Le permis de conduire est le premier examen de France puisqu'il concerne un million et demi de candidats chaque année. C'est un rite de passage obligatoire avant l'entrée dans la vie active. En conséquence, sa bonne organisation et la maîtrise de son coût sont un impératif d'intérêt général, et c'est à lumière de ces considérations qu'il convient d'apprécier la proposition de loi de notre collègue Sacha Houlié.
Le permis de conduire est, dans les faits, un véritable diplôme, plus difficile à obtenir que le baccalauréat, comme l'atteste son taux de réussite qui baisse chaque année : 57 % en 2022. Ne pas en être titulaire, c'est vivre ce que le sociologue Éric Le Breton appelle « l'assignation territoriale » et qui concerne plus d'un cinquième de la population, essentiellement des jeunes en zones rurales ou périurbaines, mais aussi d'autres personnes à faibles revenus. Toutes ces réalités justifient que le législateur se préoccupe d'éliminer les obstacles qui empêchent l'accès au permis en permettant aux candidats de présenter l'examen dans des délais raisonnables et à un coût soutenable. Tels sont les objectifs de cette proposition de loi.
L'article 1er prévoit ainsi la création d'une nouvelle plateforme numérique nationale d'information, justifiée par la nécessité de donner une visibilité nationale aux aides disponibles, tout en répondant au profil géographique et personnel de chaque candidat. Nous savons que l'accès à la préparation au permis est directement conditionné à son coût, de l'ordre de 1 800 euros pour 35 heures de conduite. Ce coût empêche de nombreux jeunes de profiter de cette formation, pourtant utile pour obtenir un emploi. L'enjeu est bien l'égalité des chances : la plateforme, qui offre aux candidats un maximum de visibilité sur l'ensemble des aides de tous niveaux auxquelles ils peuvent prétendre, est conçue comme un outil de service public. Elle facilitera aussi la réduction du reste à charge, premier obstacle pour nombre de postulants. L'objectif de visibilité sera d'ailleurs renforcé par le lien établi entre cette plateforme et la plateforme auto-écoles, qui donne aux candidats une vue globale de l'offre d'enseignement et de sa qualité – j'en vois l'intérêt pour les administrés de ma circonscription.
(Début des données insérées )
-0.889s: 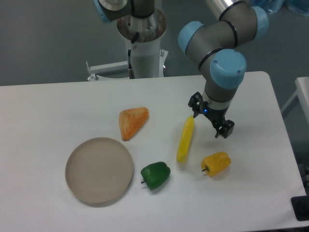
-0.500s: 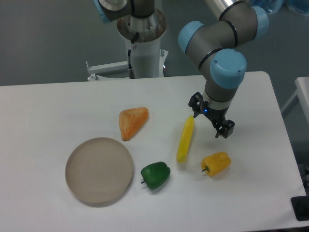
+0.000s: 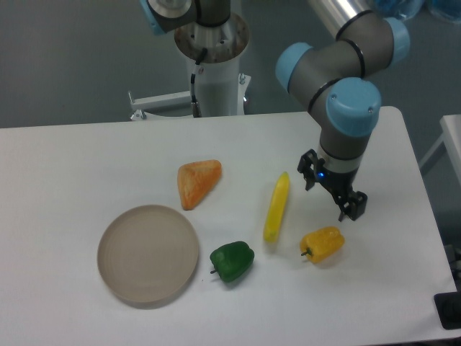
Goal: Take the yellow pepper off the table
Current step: 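Move the open gripper over the yellow bell pepper and lower it, then close the gripper around the yellow bell pepper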
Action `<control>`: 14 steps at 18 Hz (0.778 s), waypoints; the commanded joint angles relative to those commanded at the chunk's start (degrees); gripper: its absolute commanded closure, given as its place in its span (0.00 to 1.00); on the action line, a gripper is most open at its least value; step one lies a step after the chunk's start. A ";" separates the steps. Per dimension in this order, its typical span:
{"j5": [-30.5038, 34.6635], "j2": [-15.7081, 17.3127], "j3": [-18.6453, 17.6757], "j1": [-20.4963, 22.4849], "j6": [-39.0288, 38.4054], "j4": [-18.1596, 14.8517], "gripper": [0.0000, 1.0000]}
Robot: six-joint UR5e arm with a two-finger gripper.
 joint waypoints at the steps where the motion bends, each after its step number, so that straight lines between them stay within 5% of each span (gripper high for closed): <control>1: -0.17 -0.36 0.10 0.00 0.18 0.00 0.00; 14: -0.35 -4.84 -3.06 -0.62 5.71 3.34 0.00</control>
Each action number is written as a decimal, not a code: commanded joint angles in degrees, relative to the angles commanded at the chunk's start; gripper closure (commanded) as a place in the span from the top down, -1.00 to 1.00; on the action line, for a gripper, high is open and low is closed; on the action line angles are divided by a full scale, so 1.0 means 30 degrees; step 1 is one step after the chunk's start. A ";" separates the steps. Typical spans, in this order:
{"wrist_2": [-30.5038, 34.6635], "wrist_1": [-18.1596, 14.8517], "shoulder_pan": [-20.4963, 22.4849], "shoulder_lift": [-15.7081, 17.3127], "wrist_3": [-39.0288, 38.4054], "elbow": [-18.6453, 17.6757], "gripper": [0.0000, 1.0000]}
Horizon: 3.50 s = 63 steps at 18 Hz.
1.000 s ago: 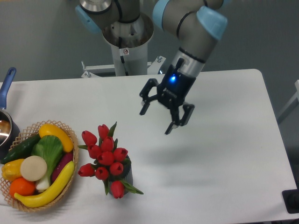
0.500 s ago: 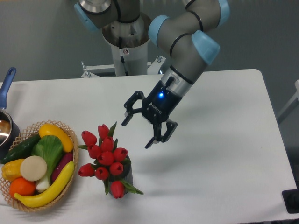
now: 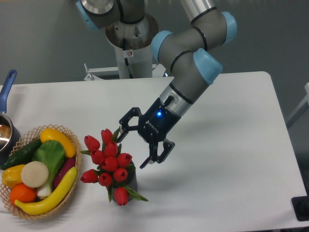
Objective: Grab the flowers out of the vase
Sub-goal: 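Lower the gripper around the tulip stems and close it, then lift the gripped tulips upward out of the vase, then carry the tulip bunch up and away from the vase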
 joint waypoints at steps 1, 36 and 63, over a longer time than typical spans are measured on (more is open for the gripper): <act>0.0030 0.0030 -0.0001 0.0000 0.0087 -0.0116 1.00; -0.0057 0.1260 -0.1056 -0.1172 0.0088 0.0498 -0.44; -0.2752 0.1231 -0.0001 0.1815 -0.7818 0.3631 -0.36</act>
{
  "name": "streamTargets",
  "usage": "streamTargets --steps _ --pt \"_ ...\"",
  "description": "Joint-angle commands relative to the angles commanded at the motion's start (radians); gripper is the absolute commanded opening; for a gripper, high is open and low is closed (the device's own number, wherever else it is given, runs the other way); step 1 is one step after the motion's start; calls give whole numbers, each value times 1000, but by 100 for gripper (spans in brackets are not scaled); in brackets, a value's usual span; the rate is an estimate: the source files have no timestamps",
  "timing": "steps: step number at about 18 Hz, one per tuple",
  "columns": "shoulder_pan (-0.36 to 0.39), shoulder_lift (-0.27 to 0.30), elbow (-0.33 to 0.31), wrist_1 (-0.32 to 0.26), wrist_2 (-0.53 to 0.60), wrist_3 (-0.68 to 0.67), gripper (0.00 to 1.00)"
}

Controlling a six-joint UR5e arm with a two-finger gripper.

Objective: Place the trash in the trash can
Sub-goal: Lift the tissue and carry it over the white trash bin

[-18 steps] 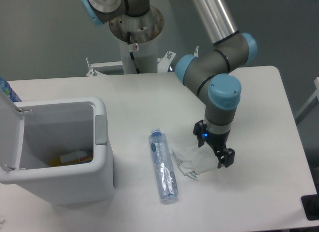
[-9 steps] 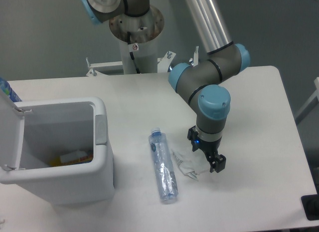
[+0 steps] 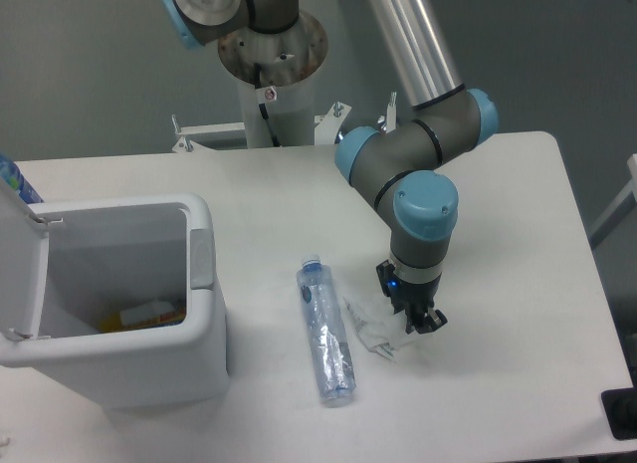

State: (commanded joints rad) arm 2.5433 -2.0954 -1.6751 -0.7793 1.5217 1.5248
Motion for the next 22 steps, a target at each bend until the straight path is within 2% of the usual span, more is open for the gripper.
streamTargets --steps 5,8,10,15,22 --pt "32 14 28 -2 -8 -2 0" --pt "49 14 107 -3 -14 -70 0" --pt "64 18 152 -2 -60 -148 0" --pt "68 46 250 -3 -195 -518 0" --pt "-35 195 239 -6 -284 -1058 0"
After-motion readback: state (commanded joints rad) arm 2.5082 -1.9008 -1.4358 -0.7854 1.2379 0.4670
L'article 2 est consacré à l'élargissement très opportun du compte personnel de formation, au nom des nouvelles mobilités. Les statistiques de la direction de l'animation de la recherche, des études et des statistiques (Dares) indiquent que plus de la moitié des personnes ayant mobilisé leur CPF ont vu leur situation professionnelle s'améliorer, le CPF facilitant leur retour à l'emploi. Le compte personnel de formation constitue le premier levier de formation au permis de conduire. Encore faut-il pouvoir le mobiliser, ce qui n'est pas le cas pour trop de jeunes non actifs. Si l'utilisation du CPF peut être élargie, la question de la place du permis à 1 euro par jour, dont le montant est intégralement à la charge du candidat, se posera avec encore plus d'acuité.
J'en viens à l'article 3 et à l'objectif de réduction du délai de passage du permis. Lorsque je pense à la situation de mon département de la Loire, je me félicite de la suppression du délai médian actuel de 45 jours entre deux présentations d'un même candidat à l'épreuve pratique. Par ailleurs, nous saluons le recrutement complémentaire d'examinateurs.
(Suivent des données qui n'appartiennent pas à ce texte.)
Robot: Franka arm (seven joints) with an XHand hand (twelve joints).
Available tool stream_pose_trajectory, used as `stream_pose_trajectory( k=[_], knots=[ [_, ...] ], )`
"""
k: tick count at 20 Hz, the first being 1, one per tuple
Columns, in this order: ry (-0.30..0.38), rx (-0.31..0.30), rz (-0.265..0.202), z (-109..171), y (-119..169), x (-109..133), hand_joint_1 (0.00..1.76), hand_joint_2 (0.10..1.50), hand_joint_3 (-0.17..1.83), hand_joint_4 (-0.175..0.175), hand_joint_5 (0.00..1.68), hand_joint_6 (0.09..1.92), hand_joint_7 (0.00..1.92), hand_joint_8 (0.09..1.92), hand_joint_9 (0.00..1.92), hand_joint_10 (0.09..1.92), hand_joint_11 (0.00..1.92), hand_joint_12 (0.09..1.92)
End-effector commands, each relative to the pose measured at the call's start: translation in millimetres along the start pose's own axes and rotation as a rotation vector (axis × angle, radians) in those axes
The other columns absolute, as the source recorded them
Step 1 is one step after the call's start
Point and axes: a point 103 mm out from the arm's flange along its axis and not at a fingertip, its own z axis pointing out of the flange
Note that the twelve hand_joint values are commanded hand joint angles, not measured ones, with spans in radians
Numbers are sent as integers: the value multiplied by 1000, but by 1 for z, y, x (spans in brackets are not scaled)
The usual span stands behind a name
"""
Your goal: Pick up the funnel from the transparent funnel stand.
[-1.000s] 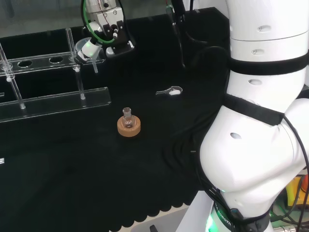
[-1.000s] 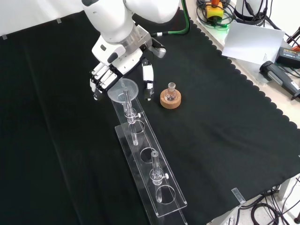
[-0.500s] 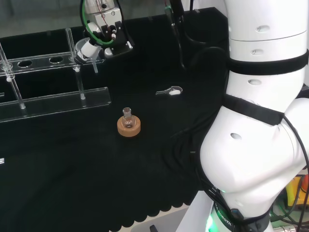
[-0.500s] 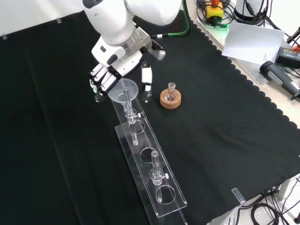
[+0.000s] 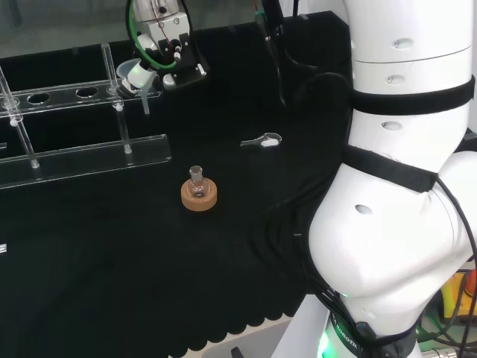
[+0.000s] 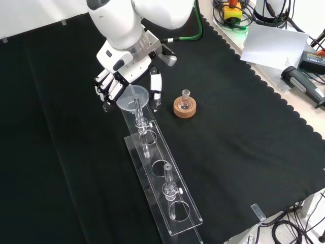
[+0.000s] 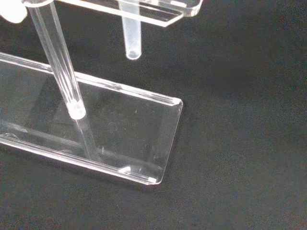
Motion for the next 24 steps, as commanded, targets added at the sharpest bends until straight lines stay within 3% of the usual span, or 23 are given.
stream_pose_trajectory(
  k=[1,10,16,24],
  knots=[
    [35,-28,8,1,1,0,531,779,80,-22,479,87,652,496,288,732,0,1027],
    [60,-104,15,-1,1,0,648,804,175,8,663,87,858,466,485,611,0,1137],
    [69,-174,12,-3,-2,4,726,763,346,32,765,98,954,452,616,506,0,1250],
    [39,-228,-11,-9,-9,7,783,701,498,69,864,221,1031,457,714,443,0,1342]
  ],
)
D'autres leviers pourraient être renforcés pour réduire le taux d'échec à l'examen. Je pense aux formules qui permettent, dès 15 ou 18 ans, une plus grande expérience de conduite au moyen d'un apprentissage renforcé. Le taux de réussite de ceux qui les ont adoptées est bien au-dessus de la moyenne nationale – de l'ordre de 75 % pour la conduite accompagnée, alors qu'elle ne concerne que 20 % des jeunes. Quasi unique en Europe, elle bénéficie de peu d'aides : il conviendrait donc d'y remédier. Il en est de même de la conduite supervisée, qui s'adresse aux élèves dont les familles n'ont pas de voiture.
Enfin, le groupe Démocrate a déposé un amendement traduisant son souhait de renforcer, à l'épreuve théorique du permis, le thème de la conduite sous l'emprise d'alcool ou de stupéfiants. L'augmentation très inquiétante de ce type de comportements à risque nous paraît le justifier.
Notre groupe votera cette proposition de loi.